Мой урок киноведения назначили для разнообразия на вечернее время, так что после ланча я позаимствовала у Энн снегоступы, и мы с Фрэн пошли прогуляться по свежему снегу по скандинавской тропе; темой нашей беседы стал Джефф.
— Его последняя подружка, — сказала Фрэн, — была до жути горячей.
Она видела их обоих на нашей двадцатой встрече выпускников, которую я пропустила.
Я сказала:
— Я теперь смотрю на него типа объективно и думаю, что он привлекательный и успешный. Но ведь это наш малыш Джефф.
— Не был он одно время с настоящей моделью? Или нет, подожди, с тренершей по фитнесу.
— Этот парень совсем не проявлял себя в Грэнби, — сказала я.
— Еще бы. Он был слишком занят, угождая тебе и Карлотте.
— М-м, — сказала я, — не мне. — Я попыталась смерить ее взглядом, которого она заслуживала, но она уже обогнала меня. — Только Карлотте.
Фрэн саркастично хмыкнула и сказала:
— А помнишь эти его рубашки? Думаю, в этом была половина его проблемы.
Как по мановению волшебной палочки я вспомнила, что на первом курсе он ходил в трех одинаковых разноцветных рубашках — таких спортивных рубашках насыщенных тонов с белой окантовкой на воротнике и манжетах. Из тех, в которые одевают пятилетних детей.
— Бедный Джефф, — сказала я.
Я запыхалась, поспевая за Фрэн. Одна из особенностей жизни в Эл-Эй заключается в том, что ты забываешь, как передвигаться в одежде или снаряжении, которые хоть что-то весят.
Мы были примерно в том месте, где когда-то лежали матрасы, хотя деревья и даже сама тропа так изменились, что я не могла быть в этом уверена.
Фрэн сказала:
— У нас ведь все хорошо? Ты не злишься на меня за тот вечер? Я просто не хочу, чтобы ты ударилась в теорию заговора.
Мне захотелось спросить, не думает ли она, что я мутирую в Дэйна Рубру, но это показало бы, что я знаю Дэйна, что не пошло бы мне на пользу.
— Как я уже сказала, это не мой проект. Если бы я знала, как промыть мозги подросткам, я бы давно разбогатела.
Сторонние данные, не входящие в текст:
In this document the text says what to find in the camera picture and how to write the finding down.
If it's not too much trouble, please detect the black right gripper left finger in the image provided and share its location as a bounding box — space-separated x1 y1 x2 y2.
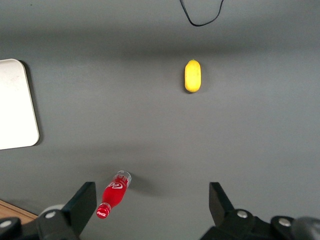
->
0 181 98 240

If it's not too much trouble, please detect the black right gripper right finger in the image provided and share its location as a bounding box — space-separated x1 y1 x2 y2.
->
199 182 312 240

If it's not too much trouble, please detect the white rectangular tray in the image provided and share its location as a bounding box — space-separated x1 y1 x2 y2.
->
0 58 40 151

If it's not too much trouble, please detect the red cola bottle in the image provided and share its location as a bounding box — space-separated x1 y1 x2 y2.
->
96 170 133 220

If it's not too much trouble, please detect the light wooden board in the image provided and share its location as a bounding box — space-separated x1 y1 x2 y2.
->
0 199 38 222

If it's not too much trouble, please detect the yellow lemon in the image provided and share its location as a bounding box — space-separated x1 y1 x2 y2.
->
184 58 202 94

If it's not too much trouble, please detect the thin black cable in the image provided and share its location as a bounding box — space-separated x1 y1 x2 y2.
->
178 0 225 27

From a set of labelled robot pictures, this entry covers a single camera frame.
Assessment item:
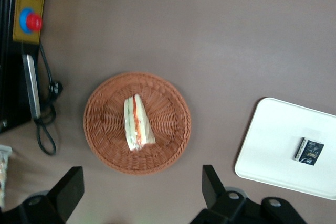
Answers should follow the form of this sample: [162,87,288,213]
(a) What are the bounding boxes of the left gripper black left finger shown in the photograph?
[46,166,85,224]

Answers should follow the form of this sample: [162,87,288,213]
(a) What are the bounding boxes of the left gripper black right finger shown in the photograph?
[202,165,227,210]

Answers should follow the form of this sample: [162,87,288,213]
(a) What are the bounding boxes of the triangle sandwich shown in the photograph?
[123,93,156,152]

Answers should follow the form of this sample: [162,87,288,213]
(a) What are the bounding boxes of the round brown wicker basket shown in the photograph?
[83,71,192,176]

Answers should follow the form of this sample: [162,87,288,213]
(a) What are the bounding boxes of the wrapped sandwich at edge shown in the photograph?
[0,153,11,209]

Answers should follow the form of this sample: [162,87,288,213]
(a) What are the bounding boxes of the cream plastic tray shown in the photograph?
[234,97,336,200]

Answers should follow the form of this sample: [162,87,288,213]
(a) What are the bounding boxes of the small black snack packet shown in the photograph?
[293,136,325,166]

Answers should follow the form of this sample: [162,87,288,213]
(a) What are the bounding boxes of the red emergency stop button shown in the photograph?
[19,7,43,35]

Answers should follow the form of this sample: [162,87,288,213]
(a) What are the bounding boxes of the white wire rack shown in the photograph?
[0,144,13,161]

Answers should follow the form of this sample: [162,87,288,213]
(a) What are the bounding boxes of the silver appliance handle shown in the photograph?
[22,54,42,120]

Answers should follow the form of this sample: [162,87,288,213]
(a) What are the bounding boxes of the black power cable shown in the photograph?
[34,41,64,156]
— Окей, хорошо. Об этом пишут столько всякой дичи. Мы ведь все убили ее в сатанинском ритуале, помнишь?
— Я злюсь, что меня не позвали.
— И вся эта дичь про убийцу Барбары Крокер. И тема с точками.
Я дважды переспросила и все равно не поняла, о чем она говорила.
— Про ежедневник не в теме? О господи, не надо это гуглить, не усложняй себе жизнь. Кажется, у нее в рюкзаке был ежедневник, когда ее нашли, но его так и не включили в вещественные доказательства.
— Это как-то… нехорошо, — сказала я.
— Потому что это были чисто учебные заметки. Она не вносила туда свою личную жизнь. Но есть теория насчет цветных точек в определенные дни, и шизики с «Реддита» считают, это какой-то код.
— Менструальный цикл, — сказала я, гордая тем, что разгадала это, оставаясь в рамках здравомыслия.
— Это кажется намного более логичным, чем масонский код или что-то такое.